Using this approach, smoking associated DNA methylation mapped to 10 significant protein sub-networks ranging from 5 (Figure 3(a)) to 24 (Additional file 3: Figure S1(b)) proteins with miPALM p-values ranging from p < 0.002 (Figure 3(a)) to p < 0.05 (Figure 3(c)). Figure 3 and Tables 4, 5, 6, 7 detail four sub-networks and the differential distribution of its constituent proteins with respect to Gene Ontology (GO) pathways. The first sub-network consists of 5 proteins, second consists of 6 proteins, third consists of 16 proteins and the fourth consists of 17 proteins. Consistent with our hypothesis, the BiNGO analysis demonstrated significant enrichment of proteins in the first and second sub-network to GO pathways involved in immune function (Tables 4 and 5), the third sub-network for the JAK-STAT signaling cascade (Table 6) and the fourth sub-network for coagulation (Table 7). BiNGO analysis of the other 6 sub-networks resulted in pathways being enriched for molecular transport (Additional file 4: Figure S2(a)), wounding (Additional file 4: Figures S2(b) and (c)), cell signaling (Additional file 3: Figure S1(a)), RNA processing (Additional file 3: Figure S1(b)), and central nervous system (Additional file 3: Figure S1(c)). Please see Additional file 3, Additional file 4, Additional file 5, Additional file 6, Additional file 7, Additional file 8, Additional file 9, Additional file 10 for complete details on these 6 sub-networks.

Figure 3
figure 3

Protein sub-networks identified by the miPALM algorithm and visualized using Cytoscape. Strength of the interaction between two proteins is depicted by line width. The color of each node represents the negative log p-value from the t-test (see color bar insert) between smokers and non-smokers after correction for multiple comparisons (-log P’). Sub-network (a) and (b) consists of 5 proteins (p < 0.002) and 6 proteins (p < 0.008) respectively, enriched for immune function based on the BiNGO analysis. Sub-network (c) consists of 16 proteins (p < 0.05) enriched for the JAK-STAT signaling pathway based on the BiNGO analysis. Sub-network (d) consists of 17 proteins (p < 0.03) enriched for coagulation based on the BiNGO analysis.

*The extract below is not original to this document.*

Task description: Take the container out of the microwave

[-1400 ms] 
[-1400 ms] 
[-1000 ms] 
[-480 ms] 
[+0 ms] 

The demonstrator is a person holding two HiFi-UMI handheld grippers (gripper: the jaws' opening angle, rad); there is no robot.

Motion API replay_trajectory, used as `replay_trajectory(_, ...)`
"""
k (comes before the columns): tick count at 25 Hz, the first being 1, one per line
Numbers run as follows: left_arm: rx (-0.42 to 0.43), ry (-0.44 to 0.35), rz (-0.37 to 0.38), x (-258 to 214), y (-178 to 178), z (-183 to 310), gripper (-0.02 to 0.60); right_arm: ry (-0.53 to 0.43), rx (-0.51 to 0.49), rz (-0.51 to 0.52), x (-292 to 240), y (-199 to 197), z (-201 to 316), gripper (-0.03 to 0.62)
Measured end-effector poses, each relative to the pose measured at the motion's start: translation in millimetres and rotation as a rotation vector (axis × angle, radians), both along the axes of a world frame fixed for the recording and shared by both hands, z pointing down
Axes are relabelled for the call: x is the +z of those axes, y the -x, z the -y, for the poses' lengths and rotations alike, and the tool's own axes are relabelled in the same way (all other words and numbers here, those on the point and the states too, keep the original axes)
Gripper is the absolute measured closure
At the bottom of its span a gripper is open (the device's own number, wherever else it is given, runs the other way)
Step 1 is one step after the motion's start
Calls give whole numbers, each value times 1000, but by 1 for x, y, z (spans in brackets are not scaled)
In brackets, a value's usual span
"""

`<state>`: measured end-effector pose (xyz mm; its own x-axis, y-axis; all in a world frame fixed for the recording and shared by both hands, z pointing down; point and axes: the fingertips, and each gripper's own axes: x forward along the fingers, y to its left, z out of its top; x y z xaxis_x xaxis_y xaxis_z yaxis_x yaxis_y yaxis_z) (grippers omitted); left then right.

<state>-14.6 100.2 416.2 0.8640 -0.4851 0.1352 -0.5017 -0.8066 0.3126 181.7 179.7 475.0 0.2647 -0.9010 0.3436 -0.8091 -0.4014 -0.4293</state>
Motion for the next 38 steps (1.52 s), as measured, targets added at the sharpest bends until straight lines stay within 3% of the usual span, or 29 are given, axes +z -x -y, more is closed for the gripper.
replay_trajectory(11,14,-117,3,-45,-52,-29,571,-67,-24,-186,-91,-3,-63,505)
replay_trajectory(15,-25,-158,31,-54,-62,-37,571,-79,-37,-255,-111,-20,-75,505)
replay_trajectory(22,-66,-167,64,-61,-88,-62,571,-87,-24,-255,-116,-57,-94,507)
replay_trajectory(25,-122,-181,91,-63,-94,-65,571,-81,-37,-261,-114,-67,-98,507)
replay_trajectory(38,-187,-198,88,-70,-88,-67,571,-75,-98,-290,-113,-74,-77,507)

Table 4 Top 10 pathways from BiNGO pathway analysis of protein sub-network depicted in Figure 3 (a)
Table 5 Top 10 pathways from BiNGO pathway analysis of protein sub-network depicted in Figure 3 (b)
Table 6 All pathways from BiNGO pathway analysis of protein sub-network depicted in Figure 3 (c)
Table 7 Top 10 pathways from BiNGO pathway analysis of protein sub-network depicted in Figure 3 (d)


In summary, we confirm prior observations demonstrating that on average, the level of CRP is higher in smokers than non-smokers, consistent with increased inflammation levels in smokers. We also extend findings by ourselves and others on the effect of smoking on peripheral mononuclear cell DNA methylation to show that continued smoking is associated with altered methylation signatures at AHRR and in pathways associated with immune, coagulation and CNS function.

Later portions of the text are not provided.